Actually, the environment at NYU (as a former resident of New York), which, by the way, is another private school, is quite comparable to the environment in San Marcos when it comes to the students' relationships with sports. NYU and the CUNYs (which are public) don't play major college sports and won't pursue them because NYC is a pro sports town and there's no market for it. Similarly, Texas State is very limited because the Austin area and the San Antonio area are Big 12 towns...there's a very limited market for low-level D-I sports.

MaximumBobcat
April 14th, 2008, 10:31 PM
Actually, the environment at NYU (as a former resident of New York), which, by the way, is another private school, is quite comparable to the environment in San Marcos when it comes to the students' relationships with sports.

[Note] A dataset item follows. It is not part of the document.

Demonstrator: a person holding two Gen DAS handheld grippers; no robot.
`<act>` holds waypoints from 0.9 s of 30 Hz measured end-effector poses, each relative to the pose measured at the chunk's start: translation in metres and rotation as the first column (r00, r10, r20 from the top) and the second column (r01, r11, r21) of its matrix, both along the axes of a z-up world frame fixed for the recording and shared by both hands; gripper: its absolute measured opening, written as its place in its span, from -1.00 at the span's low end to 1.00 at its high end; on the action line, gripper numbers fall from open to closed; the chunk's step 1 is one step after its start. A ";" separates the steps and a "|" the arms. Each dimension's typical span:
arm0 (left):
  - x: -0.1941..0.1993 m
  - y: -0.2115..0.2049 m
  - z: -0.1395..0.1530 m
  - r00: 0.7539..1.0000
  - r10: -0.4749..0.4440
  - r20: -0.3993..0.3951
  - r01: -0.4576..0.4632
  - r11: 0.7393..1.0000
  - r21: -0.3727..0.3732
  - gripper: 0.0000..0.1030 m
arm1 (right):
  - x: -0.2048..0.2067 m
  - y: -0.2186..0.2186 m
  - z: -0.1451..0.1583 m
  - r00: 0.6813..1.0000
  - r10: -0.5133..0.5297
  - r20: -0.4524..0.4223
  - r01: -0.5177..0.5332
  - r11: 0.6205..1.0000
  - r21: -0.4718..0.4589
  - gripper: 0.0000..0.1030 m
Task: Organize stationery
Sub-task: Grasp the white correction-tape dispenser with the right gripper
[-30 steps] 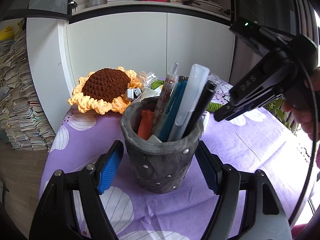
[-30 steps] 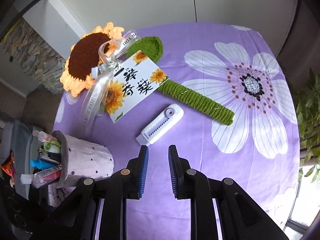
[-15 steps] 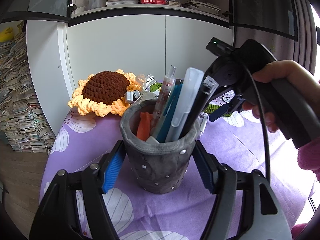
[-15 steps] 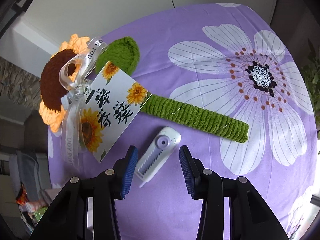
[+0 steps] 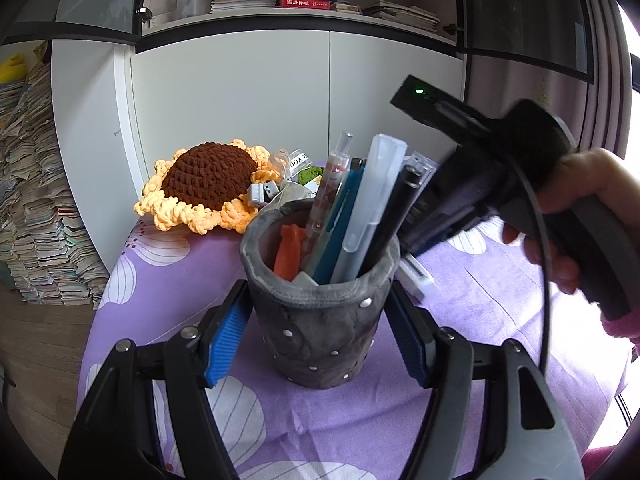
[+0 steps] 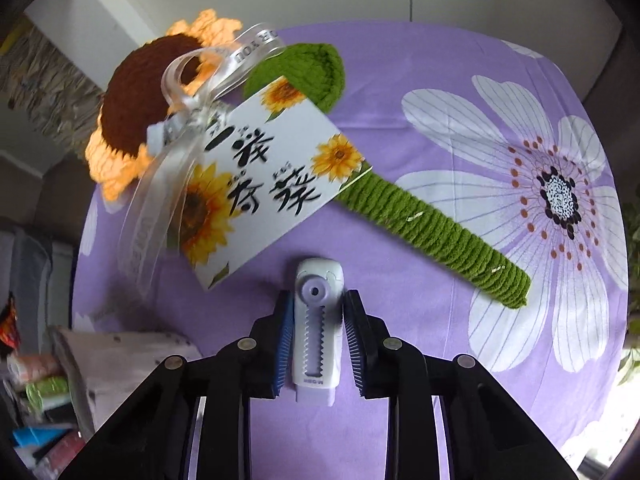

NYU and the CUNYs (which are public) don't play major college sports and won't pursue them because NYC is a pro sports town and there's no market for it. Similarly, Texas State is very limited because the Austin area and the San Antonio area are Big 12 towns...there's a very limited market for low-level D-I sports.

Interesting, thanks. I think a lot of TxSt fans feel that we have the potential to be successful at the highest level, maybe it's all in our heads, maybe not. We'll never know unless we try though.

TexasTerror
April 15th, 2008, 07:57 AM
What is the latest on UTSA football by the way? It's been relatively quiet. As we all know, UTSA getting an FBS football would really be a bad thing for the school in between Austin and San Antonio. I do not think the market could handle all of those schools...

The bright side of San Marcos is that it's a short drive from Austin or San Antonio. There's a few schools out there where you have to fly into a city and drive even longer to get to the destination. Yuck!